▶ [AIM OF THE EXERCISE] Say only the number of lines in the entries below that contain "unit".

[DATA EXTRACTS]

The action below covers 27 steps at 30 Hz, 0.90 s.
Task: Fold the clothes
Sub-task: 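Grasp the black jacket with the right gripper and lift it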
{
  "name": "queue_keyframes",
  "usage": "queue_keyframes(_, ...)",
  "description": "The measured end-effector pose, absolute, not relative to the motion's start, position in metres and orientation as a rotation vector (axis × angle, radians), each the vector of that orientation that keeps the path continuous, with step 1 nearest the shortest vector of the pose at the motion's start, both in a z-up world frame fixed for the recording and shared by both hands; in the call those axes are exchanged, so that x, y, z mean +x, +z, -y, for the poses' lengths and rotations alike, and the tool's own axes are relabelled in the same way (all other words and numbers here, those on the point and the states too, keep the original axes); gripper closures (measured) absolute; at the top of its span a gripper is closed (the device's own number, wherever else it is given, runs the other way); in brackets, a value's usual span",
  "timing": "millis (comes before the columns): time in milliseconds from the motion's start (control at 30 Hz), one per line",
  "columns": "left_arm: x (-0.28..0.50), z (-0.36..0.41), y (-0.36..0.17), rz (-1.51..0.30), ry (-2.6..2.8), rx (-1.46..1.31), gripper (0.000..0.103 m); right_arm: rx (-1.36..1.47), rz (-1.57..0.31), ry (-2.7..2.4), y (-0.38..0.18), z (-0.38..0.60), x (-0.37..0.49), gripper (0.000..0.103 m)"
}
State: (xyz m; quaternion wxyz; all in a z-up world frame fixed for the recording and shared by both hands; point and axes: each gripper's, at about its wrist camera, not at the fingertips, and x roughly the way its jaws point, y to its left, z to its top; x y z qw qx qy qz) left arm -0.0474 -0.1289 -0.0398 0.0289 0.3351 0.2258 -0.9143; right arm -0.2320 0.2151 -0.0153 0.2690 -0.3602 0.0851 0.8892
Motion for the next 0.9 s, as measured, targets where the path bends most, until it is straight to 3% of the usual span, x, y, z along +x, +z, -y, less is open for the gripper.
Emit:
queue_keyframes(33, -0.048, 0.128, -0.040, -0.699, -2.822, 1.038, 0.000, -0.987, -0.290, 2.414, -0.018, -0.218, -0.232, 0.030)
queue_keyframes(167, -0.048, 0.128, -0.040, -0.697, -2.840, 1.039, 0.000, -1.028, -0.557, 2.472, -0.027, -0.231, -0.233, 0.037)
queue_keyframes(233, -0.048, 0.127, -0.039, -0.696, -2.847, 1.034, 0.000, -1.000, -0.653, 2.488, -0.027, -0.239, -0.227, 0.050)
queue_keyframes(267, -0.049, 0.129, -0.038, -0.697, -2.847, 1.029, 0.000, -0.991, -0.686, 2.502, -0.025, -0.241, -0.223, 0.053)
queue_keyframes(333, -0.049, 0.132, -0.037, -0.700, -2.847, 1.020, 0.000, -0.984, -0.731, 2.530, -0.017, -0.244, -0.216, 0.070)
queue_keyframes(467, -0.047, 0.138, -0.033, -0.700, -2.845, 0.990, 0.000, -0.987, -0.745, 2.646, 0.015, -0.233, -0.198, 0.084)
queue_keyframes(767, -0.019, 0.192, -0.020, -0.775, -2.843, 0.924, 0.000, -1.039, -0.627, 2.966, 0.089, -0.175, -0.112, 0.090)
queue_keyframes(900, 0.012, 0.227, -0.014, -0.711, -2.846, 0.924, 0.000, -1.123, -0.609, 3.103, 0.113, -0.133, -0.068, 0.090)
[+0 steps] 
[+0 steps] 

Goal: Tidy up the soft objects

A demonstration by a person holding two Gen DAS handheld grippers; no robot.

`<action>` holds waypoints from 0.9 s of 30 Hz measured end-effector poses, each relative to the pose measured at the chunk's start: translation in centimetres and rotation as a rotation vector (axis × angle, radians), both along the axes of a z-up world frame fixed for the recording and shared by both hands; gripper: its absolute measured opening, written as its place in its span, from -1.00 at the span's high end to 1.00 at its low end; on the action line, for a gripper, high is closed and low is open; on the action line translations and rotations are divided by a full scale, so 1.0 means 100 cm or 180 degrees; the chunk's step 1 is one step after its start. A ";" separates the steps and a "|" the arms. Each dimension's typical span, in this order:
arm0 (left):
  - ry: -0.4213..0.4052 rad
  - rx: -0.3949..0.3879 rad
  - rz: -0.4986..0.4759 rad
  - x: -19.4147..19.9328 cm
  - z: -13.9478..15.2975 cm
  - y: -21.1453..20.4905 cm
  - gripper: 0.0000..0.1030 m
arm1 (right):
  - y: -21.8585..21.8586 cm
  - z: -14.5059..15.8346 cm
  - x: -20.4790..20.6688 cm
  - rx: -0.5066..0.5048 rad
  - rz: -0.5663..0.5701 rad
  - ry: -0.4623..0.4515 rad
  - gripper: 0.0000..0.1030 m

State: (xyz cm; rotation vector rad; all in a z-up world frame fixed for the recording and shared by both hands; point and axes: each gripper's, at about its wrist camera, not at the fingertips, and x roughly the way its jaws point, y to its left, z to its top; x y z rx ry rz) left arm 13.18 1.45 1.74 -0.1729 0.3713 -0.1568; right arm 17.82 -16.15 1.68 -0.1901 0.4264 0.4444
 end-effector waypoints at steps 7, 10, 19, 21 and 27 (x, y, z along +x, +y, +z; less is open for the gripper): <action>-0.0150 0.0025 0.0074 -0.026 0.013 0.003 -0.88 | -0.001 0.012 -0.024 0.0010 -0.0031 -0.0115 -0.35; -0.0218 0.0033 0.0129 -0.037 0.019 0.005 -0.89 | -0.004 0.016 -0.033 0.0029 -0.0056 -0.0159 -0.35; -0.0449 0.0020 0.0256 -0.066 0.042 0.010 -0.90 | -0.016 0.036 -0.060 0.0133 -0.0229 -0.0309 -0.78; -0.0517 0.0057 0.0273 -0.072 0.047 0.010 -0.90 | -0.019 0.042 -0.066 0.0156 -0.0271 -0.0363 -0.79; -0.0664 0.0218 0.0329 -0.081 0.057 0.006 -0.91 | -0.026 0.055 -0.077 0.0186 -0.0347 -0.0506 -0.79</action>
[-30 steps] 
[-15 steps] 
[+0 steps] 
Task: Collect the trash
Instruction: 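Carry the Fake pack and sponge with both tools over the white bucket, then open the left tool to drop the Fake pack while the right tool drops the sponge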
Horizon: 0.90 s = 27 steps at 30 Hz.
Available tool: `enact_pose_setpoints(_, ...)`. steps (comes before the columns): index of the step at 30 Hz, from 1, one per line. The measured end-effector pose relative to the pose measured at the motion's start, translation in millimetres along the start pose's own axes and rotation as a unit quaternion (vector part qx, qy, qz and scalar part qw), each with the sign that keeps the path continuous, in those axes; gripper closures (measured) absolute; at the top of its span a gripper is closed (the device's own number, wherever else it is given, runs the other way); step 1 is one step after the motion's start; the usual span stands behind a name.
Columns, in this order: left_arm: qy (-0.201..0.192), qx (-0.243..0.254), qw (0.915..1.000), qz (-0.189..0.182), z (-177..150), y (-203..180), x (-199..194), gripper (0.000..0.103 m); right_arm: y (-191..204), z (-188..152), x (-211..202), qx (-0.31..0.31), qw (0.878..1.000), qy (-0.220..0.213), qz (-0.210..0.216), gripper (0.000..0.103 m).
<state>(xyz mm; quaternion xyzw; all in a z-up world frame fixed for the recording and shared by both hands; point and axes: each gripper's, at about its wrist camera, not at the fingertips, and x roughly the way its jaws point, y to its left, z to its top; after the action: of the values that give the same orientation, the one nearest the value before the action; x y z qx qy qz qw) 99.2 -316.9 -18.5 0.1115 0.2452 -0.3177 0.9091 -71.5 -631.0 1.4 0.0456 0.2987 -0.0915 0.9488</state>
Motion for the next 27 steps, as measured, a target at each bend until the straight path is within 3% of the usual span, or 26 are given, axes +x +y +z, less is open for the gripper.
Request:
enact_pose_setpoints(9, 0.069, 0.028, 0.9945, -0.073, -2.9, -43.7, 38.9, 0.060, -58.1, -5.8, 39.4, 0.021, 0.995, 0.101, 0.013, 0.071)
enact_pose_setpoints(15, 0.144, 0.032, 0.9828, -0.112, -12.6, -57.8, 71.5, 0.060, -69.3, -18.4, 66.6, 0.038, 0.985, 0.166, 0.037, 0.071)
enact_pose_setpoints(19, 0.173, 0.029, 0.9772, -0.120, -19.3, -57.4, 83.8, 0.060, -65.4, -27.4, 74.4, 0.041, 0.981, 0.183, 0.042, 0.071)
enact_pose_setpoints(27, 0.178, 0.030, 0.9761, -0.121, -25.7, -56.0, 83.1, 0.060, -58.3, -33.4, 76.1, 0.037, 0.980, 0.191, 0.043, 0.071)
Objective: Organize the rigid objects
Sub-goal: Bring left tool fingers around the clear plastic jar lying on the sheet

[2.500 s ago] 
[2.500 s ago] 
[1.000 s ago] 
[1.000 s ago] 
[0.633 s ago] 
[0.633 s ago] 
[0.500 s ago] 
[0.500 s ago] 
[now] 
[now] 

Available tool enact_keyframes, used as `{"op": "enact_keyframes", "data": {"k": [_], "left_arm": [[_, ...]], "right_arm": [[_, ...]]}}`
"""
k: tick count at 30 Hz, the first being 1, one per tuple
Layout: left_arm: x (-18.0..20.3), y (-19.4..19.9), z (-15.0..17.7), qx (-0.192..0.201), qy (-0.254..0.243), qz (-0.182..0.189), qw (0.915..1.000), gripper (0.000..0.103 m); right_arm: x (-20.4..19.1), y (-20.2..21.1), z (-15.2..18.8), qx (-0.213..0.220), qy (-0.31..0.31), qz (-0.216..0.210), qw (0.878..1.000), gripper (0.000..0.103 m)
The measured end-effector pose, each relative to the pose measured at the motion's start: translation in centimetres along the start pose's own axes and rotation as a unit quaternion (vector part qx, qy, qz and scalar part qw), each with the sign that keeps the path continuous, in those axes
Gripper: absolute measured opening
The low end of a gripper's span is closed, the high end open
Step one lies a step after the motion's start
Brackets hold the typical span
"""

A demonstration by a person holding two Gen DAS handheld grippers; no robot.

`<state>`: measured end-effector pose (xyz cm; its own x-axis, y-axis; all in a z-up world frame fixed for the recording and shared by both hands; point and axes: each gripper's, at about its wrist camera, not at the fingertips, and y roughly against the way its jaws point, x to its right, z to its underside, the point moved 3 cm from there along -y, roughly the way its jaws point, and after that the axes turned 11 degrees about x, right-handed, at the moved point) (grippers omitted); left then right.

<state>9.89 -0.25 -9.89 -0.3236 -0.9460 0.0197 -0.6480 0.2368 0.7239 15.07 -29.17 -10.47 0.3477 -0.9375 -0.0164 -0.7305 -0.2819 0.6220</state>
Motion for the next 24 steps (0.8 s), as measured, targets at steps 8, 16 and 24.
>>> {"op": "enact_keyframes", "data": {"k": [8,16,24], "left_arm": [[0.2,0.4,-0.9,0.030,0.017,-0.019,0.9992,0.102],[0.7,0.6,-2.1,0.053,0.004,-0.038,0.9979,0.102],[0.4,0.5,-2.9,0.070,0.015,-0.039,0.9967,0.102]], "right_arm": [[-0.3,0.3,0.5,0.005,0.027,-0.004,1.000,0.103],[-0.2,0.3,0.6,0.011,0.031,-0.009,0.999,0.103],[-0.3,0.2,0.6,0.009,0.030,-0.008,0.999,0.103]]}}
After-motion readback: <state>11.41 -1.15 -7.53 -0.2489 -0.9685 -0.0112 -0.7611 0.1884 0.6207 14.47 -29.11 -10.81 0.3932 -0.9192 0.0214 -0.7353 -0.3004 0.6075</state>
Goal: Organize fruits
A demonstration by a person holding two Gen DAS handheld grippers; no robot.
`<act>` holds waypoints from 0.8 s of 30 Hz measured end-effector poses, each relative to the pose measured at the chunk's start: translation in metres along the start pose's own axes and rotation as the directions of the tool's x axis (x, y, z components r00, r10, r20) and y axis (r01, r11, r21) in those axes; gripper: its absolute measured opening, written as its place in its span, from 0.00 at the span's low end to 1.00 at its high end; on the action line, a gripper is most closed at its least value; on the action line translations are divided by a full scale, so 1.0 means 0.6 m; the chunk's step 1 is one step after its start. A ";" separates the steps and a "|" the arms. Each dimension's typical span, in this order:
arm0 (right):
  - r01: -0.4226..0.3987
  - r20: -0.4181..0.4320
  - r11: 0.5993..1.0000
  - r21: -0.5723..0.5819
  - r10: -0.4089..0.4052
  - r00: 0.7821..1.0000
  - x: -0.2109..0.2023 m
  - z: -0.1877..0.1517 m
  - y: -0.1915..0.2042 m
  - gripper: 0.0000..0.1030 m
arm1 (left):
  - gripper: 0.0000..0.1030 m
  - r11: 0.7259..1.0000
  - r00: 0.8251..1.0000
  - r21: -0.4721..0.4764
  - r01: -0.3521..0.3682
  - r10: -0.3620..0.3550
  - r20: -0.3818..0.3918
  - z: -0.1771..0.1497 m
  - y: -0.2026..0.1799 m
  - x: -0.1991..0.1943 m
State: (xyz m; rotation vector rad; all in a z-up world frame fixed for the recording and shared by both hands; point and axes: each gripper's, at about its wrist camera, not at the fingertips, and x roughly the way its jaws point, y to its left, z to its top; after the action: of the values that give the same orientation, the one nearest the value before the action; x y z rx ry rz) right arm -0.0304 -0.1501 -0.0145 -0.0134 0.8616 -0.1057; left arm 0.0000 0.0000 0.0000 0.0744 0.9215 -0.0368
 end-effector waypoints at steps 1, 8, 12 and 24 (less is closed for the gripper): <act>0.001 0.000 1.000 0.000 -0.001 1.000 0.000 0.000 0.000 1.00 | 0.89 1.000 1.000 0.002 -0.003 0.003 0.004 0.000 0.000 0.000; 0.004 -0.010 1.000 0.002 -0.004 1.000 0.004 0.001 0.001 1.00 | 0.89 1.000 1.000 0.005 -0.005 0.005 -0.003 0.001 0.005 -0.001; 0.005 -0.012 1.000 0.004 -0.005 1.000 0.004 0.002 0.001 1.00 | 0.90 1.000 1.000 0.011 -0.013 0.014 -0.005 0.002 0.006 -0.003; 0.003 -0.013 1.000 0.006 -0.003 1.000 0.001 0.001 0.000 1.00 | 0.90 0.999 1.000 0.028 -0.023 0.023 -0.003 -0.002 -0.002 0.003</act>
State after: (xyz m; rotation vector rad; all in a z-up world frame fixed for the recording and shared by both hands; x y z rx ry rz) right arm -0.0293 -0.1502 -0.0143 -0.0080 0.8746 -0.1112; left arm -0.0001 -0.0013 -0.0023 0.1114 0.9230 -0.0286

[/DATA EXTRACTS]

▶ [YOUR RESPONSE] 2